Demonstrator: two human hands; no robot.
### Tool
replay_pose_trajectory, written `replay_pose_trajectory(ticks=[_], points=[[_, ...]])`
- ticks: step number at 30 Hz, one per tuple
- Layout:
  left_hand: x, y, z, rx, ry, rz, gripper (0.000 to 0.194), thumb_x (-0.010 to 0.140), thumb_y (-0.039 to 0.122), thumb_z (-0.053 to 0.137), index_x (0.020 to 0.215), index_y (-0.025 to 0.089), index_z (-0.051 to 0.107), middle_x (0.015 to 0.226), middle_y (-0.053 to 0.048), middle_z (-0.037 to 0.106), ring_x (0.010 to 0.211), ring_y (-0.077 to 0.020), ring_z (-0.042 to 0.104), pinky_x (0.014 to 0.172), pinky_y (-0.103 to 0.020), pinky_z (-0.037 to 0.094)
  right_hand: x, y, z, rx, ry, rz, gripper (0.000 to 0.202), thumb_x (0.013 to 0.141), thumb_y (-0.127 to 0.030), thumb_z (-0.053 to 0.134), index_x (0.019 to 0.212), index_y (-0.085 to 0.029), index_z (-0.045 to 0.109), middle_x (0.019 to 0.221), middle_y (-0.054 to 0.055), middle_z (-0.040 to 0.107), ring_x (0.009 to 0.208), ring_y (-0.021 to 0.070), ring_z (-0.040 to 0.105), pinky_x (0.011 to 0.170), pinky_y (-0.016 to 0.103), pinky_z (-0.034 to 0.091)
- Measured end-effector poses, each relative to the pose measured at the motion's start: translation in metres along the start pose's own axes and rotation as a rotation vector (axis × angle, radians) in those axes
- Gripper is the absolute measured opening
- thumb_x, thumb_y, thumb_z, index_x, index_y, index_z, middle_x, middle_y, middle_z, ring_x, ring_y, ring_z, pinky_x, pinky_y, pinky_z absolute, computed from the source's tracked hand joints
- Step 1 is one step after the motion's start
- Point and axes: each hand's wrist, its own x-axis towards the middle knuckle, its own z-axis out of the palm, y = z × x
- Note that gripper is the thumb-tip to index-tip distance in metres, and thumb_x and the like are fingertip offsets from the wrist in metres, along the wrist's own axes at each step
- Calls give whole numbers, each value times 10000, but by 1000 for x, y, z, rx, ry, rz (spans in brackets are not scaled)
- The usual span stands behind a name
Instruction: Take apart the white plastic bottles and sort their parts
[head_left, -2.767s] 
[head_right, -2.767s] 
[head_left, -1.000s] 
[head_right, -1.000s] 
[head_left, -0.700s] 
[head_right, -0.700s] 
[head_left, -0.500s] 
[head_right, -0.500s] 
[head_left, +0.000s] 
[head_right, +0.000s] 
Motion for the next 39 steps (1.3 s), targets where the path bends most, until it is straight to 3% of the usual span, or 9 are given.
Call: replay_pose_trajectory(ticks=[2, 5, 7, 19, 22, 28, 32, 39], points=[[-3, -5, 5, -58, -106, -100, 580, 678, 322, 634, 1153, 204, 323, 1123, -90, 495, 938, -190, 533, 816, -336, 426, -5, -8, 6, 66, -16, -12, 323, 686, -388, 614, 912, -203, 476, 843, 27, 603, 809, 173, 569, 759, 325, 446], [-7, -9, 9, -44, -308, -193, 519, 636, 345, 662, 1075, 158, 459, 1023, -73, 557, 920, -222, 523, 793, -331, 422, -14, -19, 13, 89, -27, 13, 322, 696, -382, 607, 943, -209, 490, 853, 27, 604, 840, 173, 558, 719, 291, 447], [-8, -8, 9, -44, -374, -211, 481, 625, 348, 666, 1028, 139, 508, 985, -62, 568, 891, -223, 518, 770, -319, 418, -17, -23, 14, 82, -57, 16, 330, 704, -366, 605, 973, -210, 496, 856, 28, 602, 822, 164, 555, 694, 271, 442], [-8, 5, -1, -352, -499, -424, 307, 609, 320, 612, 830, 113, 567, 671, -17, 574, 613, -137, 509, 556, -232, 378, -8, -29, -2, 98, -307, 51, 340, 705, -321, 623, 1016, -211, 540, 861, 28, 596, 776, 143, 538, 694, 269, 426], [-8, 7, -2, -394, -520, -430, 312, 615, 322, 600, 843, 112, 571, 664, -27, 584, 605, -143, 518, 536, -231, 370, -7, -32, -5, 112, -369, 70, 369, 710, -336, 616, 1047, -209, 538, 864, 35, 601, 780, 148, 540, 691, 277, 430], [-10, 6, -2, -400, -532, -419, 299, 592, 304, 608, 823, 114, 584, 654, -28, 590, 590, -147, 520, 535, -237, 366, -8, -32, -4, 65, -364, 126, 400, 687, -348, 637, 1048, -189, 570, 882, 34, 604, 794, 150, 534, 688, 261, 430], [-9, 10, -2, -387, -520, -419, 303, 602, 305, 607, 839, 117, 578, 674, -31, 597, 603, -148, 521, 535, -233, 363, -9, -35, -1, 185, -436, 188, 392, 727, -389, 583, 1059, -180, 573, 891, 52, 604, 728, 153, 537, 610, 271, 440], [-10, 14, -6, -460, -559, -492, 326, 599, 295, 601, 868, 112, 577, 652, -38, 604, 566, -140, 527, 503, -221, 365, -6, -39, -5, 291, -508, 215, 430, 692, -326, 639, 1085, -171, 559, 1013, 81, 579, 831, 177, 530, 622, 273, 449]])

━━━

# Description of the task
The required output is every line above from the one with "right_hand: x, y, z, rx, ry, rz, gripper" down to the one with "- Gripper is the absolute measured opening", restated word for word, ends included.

# Response
  right_hand: x, y, z, rx, ry, rz, gripper (0.000 to 0.202), thumb_x (0.013 to 0.141), thumb_y (-0.127 to 0.030), thumb_z (-0.053 to 0.134), index_x (0.019 to 0.212), index_y (-0.085 to 0.029), index_z (-0.045 to 0.109), middle_x (0.019 to 0.221), middle_y (-0.054 to 0.055), middle_z (-0.040 to 0.107), ring_x (0.009 to 0.208), ring_y (-0.021 to 0.070), ring_z (-0.040 to 0.105), pinky_x (0.011 to 0.170), pinky_y (-0.016 to 0.103), pinky_z (-0.034 to 0.091)
- Measured end-effector poses, each relative to the pose measured at the motion's start: translation in metres along the start pose's own axes and rotation as a rotation vector (axis × angle, radians) in those axes
- Gripper is the absolute measured opening

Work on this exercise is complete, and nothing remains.